TASK PROMPT: Which lines of the data contain the string "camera"? Copy every one of them.

• • • • • • •

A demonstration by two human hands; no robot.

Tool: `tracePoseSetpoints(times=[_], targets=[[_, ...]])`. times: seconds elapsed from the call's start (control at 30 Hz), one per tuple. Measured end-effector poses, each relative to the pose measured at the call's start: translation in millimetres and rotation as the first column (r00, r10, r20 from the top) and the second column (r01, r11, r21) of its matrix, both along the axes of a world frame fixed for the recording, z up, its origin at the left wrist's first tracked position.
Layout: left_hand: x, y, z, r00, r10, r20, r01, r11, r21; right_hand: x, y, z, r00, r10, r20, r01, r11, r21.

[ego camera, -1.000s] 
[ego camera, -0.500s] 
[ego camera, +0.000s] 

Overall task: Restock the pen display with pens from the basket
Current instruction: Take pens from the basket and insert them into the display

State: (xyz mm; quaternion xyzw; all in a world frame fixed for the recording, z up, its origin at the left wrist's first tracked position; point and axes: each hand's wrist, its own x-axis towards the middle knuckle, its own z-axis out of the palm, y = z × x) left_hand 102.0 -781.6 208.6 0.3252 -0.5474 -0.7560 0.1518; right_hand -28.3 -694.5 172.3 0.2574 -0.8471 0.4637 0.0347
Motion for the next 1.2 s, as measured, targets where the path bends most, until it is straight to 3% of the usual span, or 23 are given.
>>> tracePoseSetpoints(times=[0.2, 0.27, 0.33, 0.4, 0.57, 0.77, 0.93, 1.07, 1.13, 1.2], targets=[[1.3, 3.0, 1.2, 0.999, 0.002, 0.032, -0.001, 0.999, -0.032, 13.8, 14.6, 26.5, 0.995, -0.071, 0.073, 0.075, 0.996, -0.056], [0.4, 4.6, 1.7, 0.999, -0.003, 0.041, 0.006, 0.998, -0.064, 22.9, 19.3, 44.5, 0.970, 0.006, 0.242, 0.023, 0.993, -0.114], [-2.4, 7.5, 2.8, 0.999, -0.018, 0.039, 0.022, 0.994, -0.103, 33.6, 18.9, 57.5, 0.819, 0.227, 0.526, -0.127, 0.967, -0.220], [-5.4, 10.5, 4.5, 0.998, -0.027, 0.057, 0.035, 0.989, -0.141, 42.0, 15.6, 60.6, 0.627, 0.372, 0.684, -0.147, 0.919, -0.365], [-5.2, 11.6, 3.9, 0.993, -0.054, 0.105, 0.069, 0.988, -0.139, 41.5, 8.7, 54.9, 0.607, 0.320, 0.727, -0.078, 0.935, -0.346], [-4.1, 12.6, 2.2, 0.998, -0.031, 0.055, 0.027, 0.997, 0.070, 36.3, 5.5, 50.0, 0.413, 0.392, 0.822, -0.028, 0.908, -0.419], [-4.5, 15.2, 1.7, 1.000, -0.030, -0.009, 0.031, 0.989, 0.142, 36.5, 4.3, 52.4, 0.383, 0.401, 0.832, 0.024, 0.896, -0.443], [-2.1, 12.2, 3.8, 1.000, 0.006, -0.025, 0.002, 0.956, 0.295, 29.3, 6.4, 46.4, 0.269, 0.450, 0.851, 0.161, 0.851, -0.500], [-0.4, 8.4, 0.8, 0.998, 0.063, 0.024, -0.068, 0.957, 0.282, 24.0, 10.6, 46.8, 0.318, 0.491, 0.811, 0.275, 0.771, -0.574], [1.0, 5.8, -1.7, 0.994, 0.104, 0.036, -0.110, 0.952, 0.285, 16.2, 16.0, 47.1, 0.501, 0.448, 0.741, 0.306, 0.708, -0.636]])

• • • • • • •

ANSWER TO THIS TASK:
[ego camera, -1.000s] 
[ego camera, -0.500s] 
[ego camera, +0.000s] 

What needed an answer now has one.